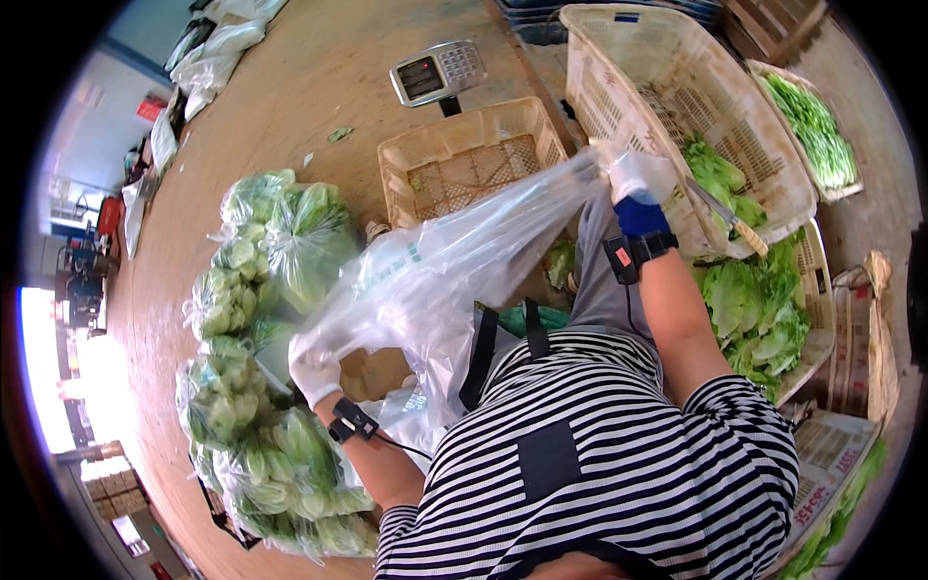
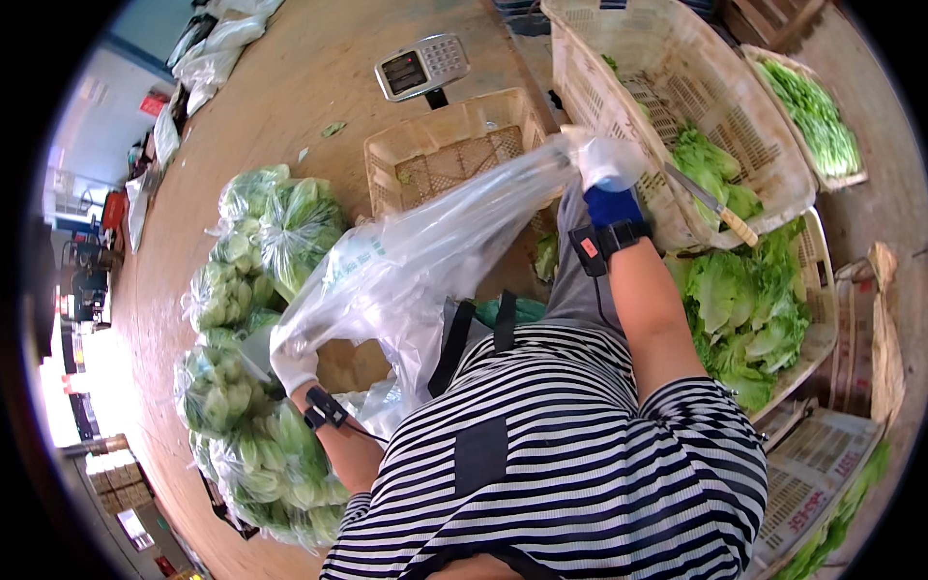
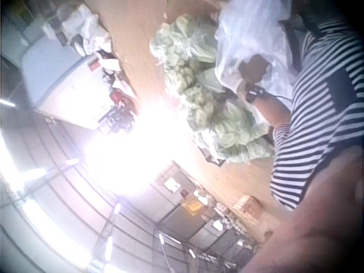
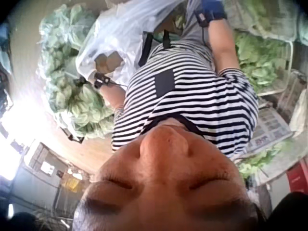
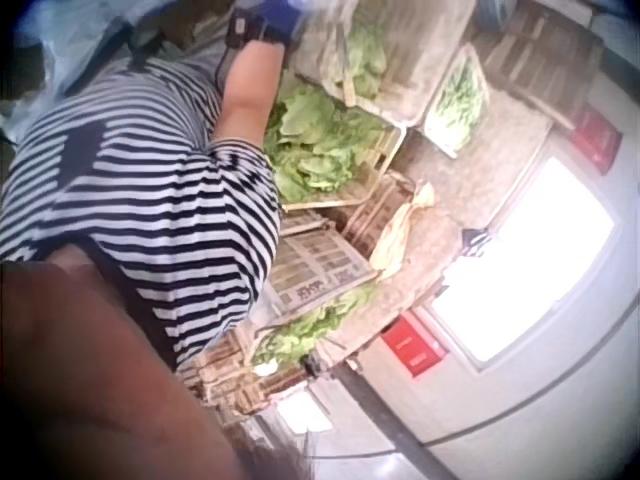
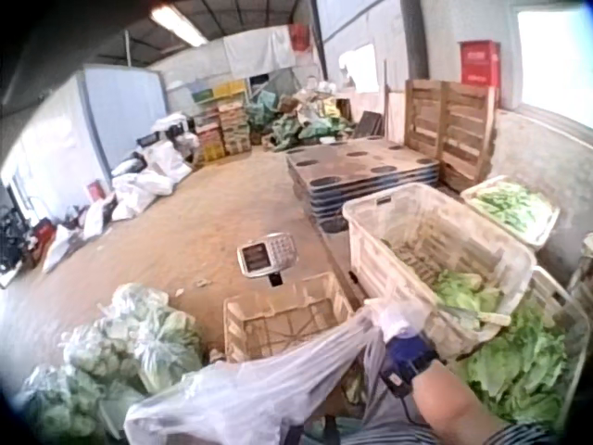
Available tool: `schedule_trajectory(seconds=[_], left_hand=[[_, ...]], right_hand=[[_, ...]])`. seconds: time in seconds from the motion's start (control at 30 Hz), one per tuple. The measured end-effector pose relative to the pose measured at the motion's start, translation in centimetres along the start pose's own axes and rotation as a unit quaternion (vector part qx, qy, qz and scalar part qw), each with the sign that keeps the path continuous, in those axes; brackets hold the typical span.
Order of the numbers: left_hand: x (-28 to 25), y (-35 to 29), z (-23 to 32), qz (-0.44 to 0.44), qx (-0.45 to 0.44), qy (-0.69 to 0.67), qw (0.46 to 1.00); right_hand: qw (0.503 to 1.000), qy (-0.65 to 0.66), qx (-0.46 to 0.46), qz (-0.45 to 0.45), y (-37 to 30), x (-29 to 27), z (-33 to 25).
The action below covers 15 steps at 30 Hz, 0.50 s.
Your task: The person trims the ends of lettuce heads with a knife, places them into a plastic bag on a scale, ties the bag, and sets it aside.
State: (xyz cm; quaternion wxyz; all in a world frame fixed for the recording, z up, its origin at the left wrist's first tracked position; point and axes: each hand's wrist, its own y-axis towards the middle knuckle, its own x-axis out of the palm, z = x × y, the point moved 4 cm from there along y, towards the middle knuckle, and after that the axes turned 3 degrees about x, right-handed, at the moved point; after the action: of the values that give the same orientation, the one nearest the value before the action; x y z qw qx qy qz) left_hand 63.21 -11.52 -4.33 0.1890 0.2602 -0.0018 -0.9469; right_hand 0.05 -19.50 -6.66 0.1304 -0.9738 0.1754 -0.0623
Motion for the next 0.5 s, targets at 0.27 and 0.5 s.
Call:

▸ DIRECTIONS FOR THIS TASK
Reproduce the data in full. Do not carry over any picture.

▸ THE ANSWER
Available tool: `schedule_trajectory(seconds=[_], left_hand=[[_, ...]], right_hand=[[_, ...]])`. seconds: time in seconds from the motion's start (control at 30 Hz), one per tuple. The measured end-effector pose relative to the pose measured at the motion's start, translation in centimetres along the start pose's own axes and rotation as a unit quaternion (vector part qx, qy, qz and scalar part qw), each with the sign that keeps the path continuous, in those axes; brackets hold the typical span.
Order of the numbers: left_hand: x (-28 to 25), y (-35 to 29), z (-23 to 32), qz (-0.44 to 0.44), qx (-0.45 to 0.44), qy (-0.69 to 0.67), qw (0.46 to 1.00); right_hand: qw (0.503 to 1.000), qy (-0.65 to 0.66), qx (-0.46 to 0.46), qz (-0.45 to 0.45), y (-37 to 30), x (-29 to 27), z (-33 to 25).
The action below covers 15 steps at 30 Hz, 0.50 s.
Your task: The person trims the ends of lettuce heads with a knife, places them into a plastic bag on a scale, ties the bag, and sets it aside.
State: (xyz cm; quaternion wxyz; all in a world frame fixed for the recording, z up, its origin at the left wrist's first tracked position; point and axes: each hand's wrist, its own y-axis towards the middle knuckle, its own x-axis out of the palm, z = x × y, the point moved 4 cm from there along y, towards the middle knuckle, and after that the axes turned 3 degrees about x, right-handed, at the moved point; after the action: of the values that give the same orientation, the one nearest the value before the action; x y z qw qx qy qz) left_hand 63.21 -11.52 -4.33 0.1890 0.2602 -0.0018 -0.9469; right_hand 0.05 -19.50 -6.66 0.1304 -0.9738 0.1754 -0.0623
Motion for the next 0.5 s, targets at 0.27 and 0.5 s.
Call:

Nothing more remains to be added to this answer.